LEBAK,- Sejumlah mahasiswa perguruan tinggi yang tergabung dalam Gerakan Mahasiswa Nasionalis Indonesia (GMNI) berorasi di depan kantor Bupati Lebak, Banten, Kamis (6/12/2018).
Mereka menuntut agar pemangku kebijakan di Lebak lebih peka terhadap isue kekerasan perempuan dan anak terutama yang tinggal di pelosok.
“Banyak perempuan dan anak-anak yang menjadi korban kekerasan dan mirisnya mereka ini tidak mendapat perlindungan hukum dari pemerintah,” kata koordinator aksi Sandi Maulana, dalam orasinya di depan kantor Bupati Lebak, Kamis (6/12/2018).
Hal ini terjadi, lanjut Andi, selain minimnya sosialisasi pemerintah Kabupaten Lebak dibidang perlindungan hukum.
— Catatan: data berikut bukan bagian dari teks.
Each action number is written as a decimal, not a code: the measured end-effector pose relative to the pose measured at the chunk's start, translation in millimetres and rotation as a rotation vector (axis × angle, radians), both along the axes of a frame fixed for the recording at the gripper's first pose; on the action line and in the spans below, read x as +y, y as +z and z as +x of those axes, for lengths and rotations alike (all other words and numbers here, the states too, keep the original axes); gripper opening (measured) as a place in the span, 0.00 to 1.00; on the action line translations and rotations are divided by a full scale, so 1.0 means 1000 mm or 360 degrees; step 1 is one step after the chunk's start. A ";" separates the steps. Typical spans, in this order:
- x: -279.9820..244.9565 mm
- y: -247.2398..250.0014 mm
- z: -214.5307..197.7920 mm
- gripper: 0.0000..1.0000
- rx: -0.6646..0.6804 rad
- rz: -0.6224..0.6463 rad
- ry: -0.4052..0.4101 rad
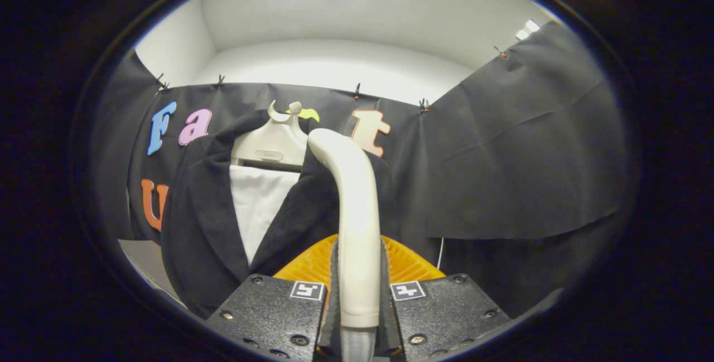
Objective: Iron the clothes twice with a garment steamer, once on the left side and once on the right side.
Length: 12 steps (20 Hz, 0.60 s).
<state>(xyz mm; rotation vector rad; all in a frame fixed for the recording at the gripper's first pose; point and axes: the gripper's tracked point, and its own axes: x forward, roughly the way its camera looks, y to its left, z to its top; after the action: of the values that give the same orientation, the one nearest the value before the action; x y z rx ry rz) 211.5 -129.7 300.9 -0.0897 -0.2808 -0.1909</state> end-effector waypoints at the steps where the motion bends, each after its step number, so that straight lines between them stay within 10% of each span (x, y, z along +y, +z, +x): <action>1: -0.001 -0.003 0.002 0.30 0.0011 -0.0017 -0.0025; 12: -0.002 -0.056 -0.021 0.30 0.0141 -0.0089 -0.0146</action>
<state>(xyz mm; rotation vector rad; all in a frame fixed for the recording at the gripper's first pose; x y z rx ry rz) 191.0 -131.8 244.6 -0.1664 -0.1937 -0.2697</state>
Juga karena ketidak tahuan kemana mereka harus melaporkan dan berlindung terutama warga yang berada pelosok.
“Kami minta pemerintah menyediakan tempat pelayanan dan pengaduan disetiap pelosok-pelosok desa yang jauh dari pusat kota untuk mencegah adanya diskriminasi anak dan perempuan,” ujarnya.
Selain menyoroti soal kekerasan terhadap perempuan dan anak, aksi GMNI yang dilakukan pada momentum HUT ke-190 Kabupaten Lebak ini juga menyoroti isu objek pariwisata yang banyak tercemar oleh limbah industri serta beberapa isu sosaial lainya.
Aksi yang berlangsung lebih dari dua jam ini berjalan tertib karena mendapat pengawalan ketat dari puluhan personil kepolisian dari Polres setempat. (Deni).